**Action item**
Look through the records below for the line with "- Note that". Return that line and each one after it up to and including the line with "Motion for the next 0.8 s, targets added", exactly.

== Data provided ==

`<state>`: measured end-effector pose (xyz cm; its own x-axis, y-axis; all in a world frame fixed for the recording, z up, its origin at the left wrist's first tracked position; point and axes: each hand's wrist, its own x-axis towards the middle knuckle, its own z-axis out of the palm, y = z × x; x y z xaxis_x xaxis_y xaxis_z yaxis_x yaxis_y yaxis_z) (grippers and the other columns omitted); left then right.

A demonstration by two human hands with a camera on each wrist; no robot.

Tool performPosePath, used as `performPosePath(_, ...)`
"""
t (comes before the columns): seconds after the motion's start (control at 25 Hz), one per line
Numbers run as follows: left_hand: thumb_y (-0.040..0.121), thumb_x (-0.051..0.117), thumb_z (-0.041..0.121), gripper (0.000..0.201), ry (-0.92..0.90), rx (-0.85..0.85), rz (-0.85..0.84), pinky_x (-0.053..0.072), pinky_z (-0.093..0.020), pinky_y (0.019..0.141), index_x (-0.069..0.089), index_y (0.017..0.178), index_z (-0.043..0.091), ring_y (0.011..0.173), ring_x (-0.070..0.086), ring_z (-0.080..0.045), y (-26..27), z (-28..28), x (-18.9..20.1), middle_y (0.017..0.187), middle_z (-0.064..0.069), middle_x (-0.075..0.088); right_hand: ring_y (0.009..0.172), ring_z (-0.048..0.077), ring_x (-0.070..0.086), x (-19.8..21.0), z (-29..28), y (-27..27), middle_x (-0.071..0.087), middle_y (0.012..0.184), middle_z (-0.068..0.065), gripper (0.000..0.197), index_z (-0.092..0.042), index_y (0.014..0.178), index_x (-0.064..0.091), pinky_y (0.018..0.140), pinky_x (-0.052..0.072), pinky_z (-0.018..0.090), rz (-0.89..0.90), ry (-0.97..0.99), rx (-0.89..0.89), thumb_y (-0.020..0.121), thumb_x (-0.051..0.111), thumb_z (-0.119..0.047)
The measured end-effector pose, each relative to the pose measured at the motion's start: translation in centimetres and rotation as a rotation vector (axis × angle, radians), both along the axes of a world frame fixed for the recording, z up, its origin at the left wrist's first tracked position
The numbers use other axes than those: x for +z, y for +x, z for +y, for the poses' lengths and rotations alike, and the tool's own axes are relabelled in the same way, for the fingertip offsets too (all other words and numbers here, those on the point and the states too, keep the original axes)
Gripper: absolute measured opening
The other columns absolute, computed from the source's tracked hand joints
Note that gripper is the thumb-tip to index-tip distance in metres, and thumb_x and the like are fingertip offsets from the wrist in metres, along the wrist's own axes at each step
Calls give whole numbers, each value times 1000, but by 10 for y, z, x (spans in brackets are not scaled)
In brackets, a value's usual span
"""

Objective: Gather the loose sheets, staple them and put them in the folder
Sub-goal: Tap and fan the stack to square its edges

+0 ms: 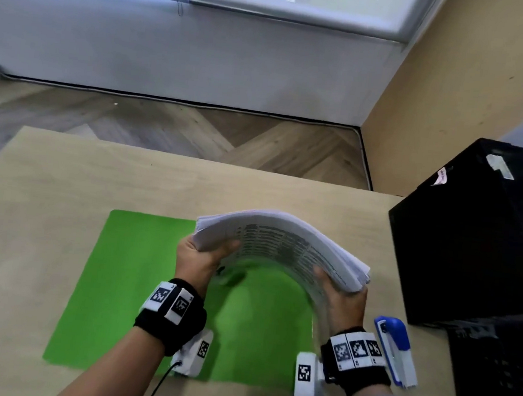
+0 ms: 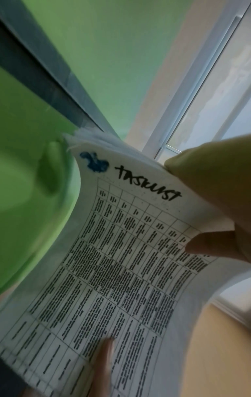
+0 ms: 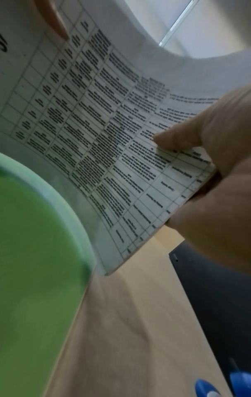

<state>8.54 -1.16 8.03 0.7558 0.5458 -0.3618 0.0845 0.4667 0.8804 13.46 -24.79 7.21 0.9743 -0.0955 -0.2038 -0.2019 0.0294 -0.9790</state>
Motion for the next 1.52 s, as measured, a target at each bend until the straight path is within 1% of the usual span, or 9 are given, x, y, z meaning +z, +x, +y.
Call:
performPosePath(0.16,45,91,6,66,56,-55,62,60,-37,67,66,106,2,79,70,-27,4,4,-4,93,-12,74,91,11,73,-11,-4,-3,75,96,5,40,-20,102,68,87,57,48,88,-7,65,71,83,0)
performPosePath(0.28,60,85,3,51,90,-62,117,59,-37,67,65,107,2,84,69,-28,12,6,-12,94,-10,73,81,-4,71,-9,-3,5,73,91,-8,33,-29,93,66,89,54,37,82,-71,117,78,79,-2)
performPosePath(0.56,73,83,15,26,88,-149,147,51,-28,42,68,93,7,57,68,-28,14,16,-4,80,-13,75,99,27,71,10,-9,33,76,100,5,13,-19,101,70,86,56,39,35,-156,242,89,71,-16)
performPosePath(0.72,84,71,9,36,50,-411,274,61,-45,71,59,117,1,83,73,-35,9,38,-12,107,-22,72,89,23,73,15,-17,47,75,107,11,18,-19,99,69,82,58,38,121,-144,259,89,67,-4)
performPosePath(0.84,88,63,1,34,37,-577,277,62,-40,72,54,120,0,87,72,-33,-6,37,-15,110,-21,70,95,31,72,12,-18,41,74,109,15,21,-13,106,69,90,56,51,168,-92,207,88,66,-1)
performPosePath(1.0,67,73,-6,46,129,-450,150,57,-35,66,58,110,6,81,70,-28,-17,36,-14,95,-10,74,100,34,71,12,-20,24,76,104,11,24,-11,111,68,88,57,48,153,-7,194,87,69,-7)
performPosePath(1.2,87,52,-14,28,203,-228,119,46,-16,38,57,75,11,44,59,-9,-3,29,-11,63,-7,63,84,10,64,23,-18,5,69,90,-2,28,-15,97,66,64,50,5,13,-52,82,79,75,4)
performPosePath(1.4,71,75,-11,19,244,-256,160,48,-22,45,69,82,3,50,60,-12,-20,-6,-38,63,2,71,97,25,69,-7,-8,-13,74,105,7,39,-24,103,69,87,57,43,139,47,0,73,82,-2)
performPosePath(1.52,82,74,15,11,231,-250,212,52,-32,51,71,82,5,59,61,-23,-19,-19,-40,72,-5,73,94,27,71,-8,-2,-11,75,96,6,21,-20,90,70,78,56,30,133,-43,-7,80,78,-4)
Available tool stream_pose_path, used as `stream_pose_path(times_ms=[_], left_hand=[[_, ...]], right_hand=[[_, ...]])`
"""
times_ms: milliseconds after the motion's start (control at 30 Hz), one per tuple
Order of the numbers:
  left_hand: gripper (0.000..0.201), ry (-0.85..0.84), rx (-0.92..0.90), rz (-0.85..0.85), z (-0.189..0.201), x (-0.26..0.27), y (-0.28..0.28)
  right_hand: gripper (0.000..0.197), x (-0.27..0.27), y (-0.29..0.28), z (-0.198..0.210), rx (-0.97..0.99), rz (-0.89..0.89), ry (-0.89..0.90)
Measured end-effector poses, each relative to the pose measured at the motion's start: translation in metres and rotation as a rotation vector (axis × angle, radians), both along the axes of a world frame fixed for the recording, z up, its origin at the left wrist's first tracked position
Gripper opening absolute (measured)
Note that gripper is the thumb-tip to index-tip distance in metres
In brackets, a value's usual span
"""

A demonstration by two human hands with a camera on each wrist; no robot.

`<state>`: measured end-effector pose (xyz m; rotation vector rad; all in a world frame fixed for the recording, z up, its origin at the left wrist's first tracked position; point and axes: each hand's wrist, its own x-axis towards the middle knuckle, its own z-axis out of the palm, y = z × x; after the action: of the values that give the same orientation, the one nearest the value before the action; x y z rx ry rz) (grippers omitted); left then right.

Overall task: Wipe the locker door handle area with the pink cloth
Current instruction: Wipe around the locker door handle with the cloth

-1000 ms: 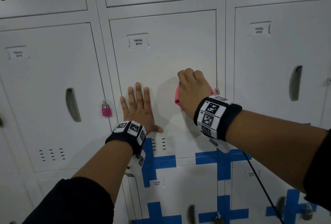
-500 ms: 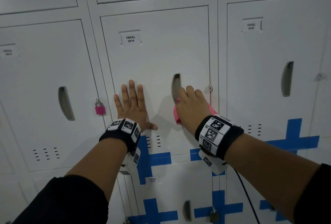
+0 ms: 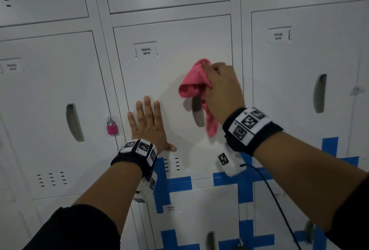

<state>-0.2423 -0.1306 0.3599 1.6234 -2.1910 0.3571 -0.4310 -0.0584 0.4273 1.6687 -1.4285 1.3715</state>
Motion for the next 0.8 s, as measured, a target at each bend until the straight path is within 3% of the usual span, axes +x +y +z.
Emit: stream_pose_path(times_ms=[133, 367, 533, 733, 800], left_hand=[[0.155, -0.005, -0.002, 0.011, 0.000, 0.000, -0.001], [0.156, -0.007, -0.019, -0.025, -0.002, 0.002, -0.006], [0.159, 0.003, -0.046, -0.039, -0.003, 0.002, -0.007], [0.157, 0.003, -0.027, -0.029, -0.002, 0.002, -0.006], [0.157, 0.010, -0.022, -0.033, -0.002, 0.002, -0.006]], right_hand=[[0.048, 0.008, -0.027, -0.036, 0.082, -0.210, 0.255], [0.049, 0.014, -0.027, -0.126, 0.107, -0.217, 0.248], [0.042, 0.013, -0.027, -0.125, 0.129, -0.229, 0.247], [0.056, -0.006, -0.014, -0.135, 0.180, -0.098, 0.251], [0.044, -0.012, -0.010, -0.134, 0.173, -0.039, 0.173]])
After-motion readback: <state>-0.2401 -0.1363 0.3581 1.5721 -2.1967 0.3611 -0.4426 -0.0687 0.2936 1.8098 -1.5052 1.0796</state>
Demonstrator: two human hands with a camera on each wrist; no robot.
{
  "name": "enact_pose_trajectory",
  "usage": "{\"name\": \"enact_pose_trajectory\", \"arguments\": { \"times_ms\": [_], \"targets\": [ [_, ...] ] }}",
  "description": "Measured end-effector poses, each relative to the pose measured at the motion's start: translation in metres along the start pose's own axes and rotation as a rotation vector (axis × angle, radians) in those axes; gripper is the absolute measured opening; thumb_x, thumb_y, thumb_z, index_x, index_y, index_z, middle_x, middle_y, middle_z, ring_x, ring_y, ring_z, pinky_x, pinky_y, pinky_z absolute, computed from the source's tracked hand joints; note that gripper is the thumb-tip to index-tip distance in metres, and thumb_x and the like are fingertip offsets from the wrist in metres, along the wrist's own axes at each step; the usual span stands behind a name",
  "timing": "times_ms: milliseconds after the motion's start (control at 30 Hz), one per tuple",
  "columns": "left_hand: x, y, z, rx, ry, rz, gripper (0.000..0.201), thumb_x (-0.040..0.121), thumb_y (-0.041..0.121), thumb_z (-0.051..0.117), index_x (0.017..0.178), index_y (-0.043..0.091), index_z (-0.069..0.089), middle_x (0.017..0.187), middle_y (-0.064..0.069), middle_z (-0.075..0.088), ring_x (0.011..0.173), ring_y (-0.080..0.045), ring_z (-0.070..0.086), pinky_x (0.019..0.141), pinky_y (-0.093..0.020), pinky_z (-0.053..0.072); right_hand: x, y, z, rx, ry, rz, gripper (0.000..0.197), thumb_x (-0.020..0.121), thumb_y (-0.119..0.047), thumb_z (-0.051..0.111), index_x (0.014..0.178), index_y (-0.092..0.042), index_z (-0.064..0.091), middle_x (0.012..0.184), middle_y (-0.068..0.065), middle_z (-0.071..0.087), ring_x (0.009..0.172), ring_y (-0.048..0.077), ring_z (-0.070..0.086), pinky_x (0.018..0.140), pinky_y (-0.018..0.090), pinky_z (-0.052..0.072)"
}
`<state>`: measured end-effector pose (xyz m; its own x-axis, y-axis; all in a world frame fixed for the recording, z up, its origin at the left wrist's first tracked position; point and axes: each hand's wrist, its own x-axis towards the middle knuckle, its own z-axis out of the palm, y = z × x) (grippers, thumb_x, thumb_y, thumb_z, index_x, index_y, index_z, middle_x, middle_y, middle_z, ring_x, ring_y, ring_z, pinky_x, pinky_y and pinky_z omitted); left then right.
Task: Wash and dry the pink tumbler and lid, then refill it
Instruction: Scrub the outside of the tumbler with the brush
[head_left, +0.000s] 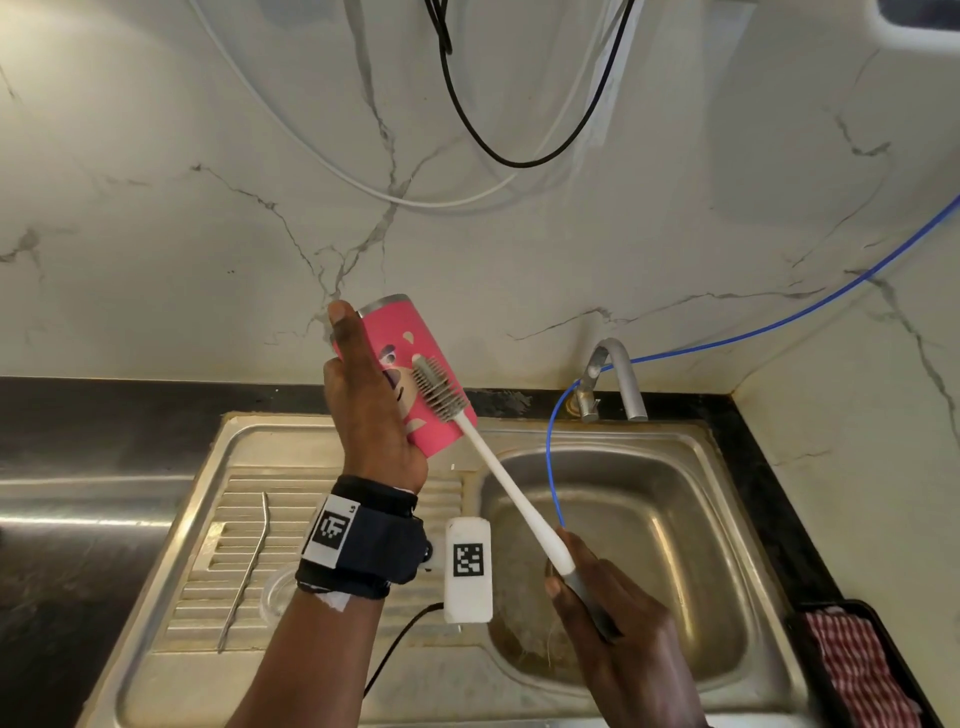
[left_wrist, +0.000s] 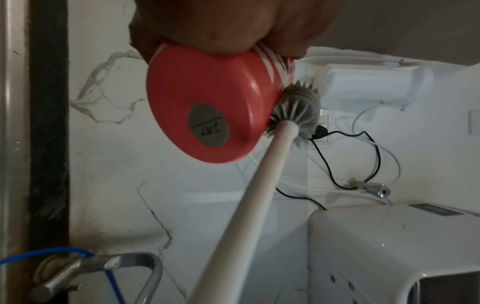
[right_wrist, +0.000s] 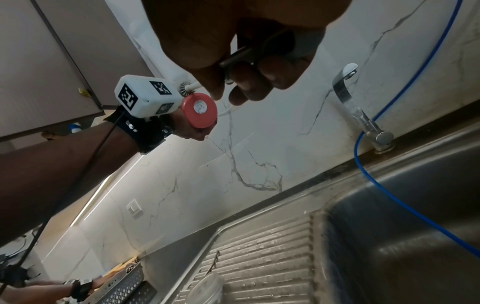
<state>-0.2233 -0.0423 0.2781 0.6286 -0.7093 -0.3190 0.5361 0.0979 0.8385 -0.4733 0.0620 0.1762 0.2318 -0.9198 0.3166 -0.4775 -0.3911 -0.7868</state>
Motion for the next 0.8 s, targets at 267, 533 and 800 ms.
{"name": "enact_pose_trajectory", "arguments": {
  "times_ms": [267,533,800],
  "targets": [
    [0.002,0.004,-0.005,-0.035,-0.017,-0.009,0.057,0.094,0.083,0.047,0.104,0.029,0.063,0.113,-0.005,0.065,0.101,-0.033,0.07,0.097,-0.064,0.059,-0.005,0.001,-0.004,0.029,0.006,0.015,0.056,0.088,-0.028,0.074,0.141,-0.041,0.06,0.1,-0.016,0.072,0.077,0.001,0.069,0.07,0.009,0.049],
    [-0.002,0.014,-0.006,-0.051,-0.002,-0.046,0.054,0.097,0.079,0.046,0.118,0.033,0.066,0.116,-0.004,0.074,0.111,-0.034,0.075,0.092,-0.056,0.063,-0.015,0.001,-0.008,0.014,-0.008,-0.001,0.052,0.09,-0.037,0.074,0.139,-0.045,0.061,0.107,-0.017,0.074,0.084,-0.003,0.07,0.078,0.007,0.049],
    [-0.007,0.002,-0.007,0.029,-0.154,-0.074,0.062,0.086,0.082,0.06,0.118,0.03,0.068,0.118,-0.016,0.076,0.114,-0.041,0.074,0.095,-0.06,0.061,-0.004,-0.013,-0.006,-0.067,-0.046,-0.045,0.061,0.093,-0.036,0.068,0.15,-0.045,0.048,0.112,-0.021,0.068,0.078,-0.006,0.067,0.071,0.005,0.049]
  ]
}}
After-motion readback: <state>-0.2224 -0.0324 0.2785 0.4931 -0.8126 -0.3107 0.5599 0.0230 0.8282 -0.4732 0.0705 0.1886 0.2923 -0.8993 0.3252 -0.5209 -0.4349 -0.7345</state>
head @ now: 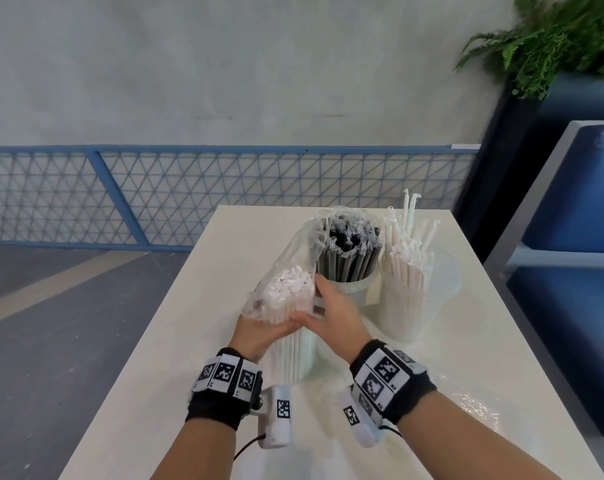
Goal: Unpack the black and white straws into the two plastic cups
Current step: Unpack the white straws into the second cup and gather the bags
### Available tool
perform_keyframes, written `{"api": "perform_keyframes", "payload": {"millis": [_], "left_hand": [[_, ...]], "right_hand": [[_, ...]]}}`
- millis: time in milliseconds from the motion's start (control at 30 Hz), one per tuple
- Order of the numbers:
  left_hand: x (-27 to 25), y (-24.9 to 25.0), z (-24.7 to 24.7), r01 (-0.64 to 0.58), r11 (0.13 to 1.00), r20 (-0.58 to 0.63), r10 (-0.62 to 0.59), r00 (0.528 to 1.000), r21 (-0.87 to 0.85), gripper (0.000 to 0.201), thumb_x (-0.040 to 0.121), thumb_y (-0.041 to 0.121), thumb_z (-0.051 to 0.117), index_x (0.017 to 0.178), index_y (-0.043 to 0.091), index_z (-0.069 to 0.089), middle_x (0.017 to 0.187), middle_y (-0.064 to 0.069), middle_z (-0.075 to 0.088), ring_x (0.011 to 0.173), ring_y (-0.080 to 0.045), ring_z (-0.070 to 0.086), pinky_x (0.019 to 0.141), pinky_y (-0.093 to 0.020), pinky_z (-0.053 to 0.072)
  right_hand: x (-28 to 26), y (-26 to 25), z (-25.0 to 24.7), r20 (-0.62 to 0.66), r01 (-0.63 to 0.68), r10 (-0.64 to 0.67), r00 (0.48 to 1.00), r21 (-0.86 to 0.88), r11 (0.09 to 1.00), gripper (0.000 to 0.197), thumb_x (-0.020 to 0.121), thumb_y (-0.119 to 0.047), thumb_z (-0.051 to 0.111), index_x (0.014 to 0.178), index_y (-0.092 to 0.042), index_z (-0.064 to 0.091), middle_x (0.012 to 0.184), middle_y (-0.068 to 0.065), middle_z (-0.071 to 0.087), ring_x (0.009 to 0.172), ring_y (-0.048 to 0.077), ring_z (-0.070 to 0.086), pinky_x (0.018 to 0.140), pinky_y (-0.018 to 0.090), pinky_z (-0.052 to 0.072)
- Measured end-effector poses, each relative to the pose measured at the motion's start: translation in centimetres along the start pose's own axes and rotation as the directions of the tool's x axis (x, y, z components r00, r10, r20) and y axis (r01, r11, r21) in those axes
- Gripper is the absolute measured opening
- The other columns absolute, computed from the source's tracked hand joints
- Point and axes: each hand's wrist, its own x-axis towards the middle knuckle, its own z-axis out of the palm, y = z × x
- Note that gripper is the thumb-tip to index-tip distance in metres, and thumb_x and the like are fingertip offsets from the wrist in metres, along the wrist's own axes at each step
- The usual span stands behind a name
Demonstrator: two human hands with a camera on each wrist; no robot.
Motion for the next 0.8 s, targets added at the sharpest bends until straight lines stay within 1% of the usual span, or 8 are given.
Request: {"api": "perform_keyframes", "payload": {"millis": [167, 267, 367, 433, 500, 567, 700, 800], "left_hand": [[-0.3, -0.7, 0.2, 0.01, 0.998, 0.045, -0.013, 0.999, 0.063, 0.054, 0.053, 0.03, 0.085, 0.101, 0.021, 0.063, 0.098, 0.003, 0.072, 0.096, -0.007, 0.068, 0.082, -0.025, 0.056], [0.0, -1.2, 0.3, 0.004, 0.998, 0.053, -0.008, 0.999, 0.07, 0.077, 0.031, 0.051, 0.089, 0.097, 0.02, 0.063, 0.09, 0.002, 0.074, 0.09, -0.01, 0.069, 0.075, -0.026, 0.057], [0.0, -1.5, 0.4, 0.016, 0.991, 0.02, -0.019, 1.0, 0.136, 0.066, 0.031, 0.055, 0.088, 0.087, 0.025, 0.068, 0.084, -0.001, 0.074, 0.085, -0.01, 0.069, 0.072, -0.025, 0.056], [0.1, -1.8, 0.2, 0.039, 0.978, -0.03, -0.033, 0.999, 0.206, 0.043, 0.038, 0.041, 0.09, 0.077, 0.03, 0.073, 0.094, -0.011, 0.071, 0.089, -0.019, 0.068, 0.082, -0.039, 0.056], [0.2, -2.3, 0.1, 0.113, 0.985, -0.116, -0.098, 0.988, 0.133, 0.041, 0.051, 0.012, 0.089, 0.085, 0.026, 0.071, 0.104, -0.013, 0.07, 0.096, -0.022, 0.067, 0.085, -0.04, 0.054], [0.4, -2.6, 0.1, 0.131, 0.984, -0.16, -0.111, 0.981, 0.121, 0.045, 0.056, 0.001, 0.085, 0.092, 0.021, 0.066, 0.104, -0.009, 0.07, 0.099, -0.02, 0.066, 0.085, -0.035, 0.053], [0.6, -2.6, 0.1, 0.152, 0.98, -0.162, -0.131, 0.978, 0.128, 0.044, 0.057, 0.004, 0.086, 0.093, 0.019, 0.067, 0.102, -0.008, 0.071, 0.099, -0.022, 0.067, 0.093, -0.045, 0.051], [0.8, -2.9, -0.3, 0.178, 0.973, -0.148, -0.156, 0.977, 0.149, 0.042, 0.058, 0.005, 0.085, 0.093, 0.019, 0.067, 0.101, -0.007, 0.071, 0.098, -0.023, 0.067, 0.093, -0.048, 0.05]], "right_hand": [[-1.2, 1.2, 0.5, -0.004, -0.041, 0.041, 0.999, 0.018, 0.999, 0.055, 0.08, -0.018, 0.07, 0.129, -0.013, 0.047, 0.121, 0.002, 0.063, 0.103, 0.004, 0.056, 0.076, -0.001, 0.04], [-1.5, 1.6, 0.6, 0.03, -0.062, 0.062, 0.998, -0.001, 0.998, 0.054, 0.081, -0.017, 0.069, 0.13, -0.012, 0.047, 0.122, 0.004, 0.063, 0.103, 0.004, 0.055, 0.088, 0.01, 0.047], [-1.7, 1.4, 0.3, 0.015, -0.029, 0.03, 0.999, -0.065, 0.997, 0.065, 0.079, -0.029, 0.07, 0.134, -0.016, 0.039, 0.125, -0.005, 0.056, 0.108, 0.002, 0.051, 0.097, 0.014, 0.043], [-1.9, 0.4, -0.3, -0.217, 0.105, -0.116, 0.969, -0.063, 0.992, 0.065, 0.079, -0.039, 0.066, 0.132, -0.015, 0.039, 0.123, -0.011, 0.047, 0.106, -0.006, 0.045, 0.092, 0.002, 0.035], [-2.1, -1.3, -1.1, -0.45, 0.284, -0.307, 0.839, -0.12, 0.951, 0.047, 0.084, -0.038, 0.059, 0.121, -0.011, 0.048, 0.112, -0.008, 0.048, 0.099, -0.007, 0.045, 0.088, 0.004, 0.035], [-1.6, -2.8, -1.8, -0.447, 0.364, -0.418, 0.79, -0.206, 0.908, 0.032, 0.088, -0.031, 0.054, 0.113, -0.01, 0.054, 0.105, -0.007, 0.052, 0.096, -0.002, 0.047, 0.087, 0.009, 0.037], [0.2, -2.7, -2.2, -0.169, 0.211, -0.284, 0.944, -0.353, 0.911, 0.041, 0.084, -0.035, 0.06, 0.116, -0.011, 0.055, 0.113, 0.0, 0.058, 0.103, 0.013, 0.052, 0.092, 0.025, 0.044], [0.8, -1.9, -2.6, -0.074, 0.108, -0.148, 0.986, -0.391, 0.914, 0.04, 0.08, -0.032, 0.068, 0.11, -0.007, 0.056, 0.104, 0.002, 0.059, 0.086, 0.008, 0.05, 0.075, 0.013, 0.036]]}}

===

**Answer to the problem**
- Note that gripper is the thumb-tip to index-tip distance in metres, and thumb_x and the like are fingertip offsets from the wrist in metres, along the wrist's own axes at each step
- The usual span stands behind a name
Demonstrator: two human hands with a camera on each wrist; no robot.
Motion for the next 0.8 s, targets added at the sharpest bends until straight lines stay within 1% of the usual span, or 8 are given.

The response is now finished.